Following the Supreme Court's 2010 Citizens United decision, AAN's 501(c)4 status under the tax code meant the organization was not required to disclose its donors. According to data from Opensecrets.org, AAN spent at least $26 million during the last political campaign cycle. Much of that money was spent on so-called "issue ads" targeting Democratic candidates for the House and Senate. According to CREW's press release, AAN's ads were explicitly political:
One warned voters the health care reform law their Democratic member of Congress had voted for would pay for Viagra for sex offenders. Even though no vote was scheduled on repealing the law, the advertisements encouraged viewers to call their member and tell them to vote for repeal "in November." This kind of political advertisement masquerading as an "issue" ad is political activity under tax law.

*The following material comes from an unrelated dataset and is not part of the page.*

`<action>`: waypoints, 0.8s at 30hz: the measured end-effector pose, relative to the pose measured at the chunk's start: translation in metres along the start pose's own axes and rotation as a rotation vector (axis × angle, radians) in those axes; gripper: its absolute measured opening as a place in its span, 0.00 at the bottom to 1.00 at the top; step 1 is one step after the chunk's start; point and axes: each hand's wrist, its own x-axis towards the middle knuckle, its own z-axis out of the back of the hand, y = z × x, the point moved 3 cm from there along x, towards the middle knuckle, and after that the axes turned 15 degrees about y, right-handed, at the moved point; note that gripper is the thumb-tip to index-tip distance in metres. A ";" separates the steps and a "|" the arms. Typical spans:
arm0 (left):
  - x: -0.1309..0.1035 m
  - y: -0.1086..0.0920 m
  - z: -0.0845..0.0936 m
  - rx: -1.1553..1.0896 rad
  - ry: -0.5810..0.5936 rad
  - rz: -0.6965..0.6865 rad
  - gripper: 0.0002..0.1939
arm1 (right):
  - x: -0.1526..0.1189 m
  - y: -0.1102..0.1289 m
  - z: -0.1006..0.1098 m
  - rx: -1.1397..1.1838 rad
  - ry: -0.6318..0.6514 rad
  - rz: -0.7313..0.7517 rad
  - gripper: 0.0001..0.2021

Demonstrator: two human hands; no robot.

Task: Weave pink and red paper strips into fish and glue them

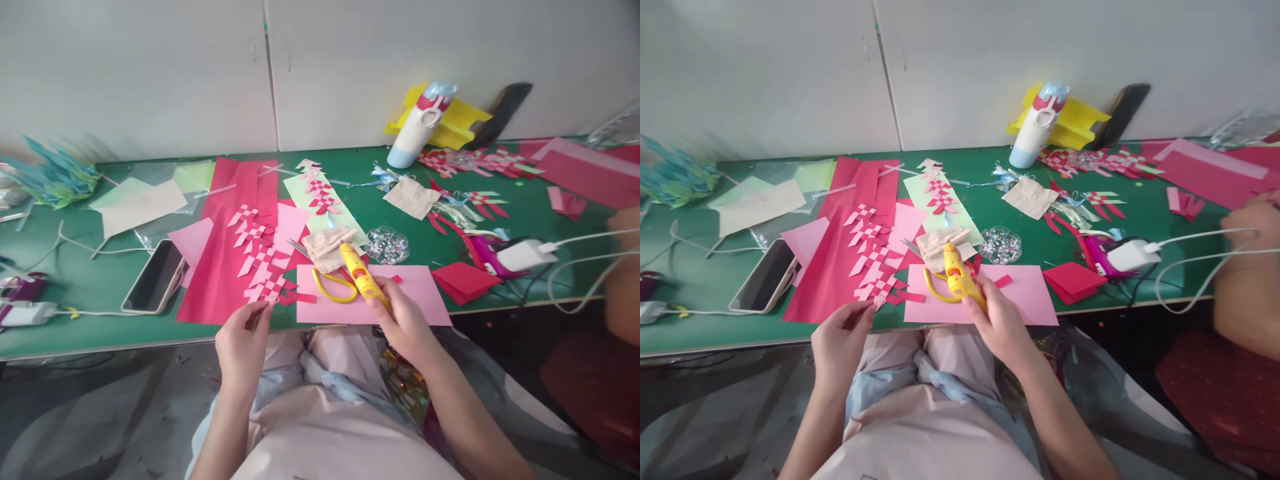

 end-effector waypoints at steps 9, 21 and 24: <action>-0.002 -0.001 -0.001 -0.105 0.071 -0.007 0.12 | 0.010 -0.027 0.023 -0.734 -0.298 0.002 0.21; 0.001 -0.003 -0.009 -0.370 0.169 0.003 0.15 | 0.025 -0.052 0.015 -0.936 -0.368 -0.345 0.21; 0.002 -0.003 -0.010 -0.480 0.198 0.016 0.15 | 0.028 -0.054 0.013 -0.919 -0.362 -0.366 0.21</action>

Some of those ads were directed against DFL Rep. Tim Walz. According to Opensecrets.org, AAN spent $275,000 in Walz's congressional district last fall. MPR News has requested a statement on CREW's complaint from Walz's campaign, but not yet received a response.
Other candidates experienced even larger ad campaigns financed by AAN. The group spent $1.8 million on ads targeted against Rep. Gerry Connolly, D-VA.
CREW said its complaint against AAN was non-partisan.
"The American Action Network and Sen. Coleman have every right to work to elect more Republicans, but they can't violate the tax laws to do it," said CREW Executive Director Melanie Sloan in a statement. "If a group wants to take advantage of privileges like protecting the identity of donors, it has to follow the obligations that go along with that."
Coleman, who serves as CEO of AAN, launched the organization in February 2010, not long after announcing he would not run for governor. He served one term as Senator before being narrowly defeated by Al Franken. AAN's chairman is Fred Malek, a prominent Republican fundraiser.
MPR News has also requested a statement from AAN and Coleman, but has not yet received a response.
UPDATE: AAN spokesman Jim Landry wrote in with the following response: "This is a baseless complaint from a partisan group with a record of filing baseless complaints."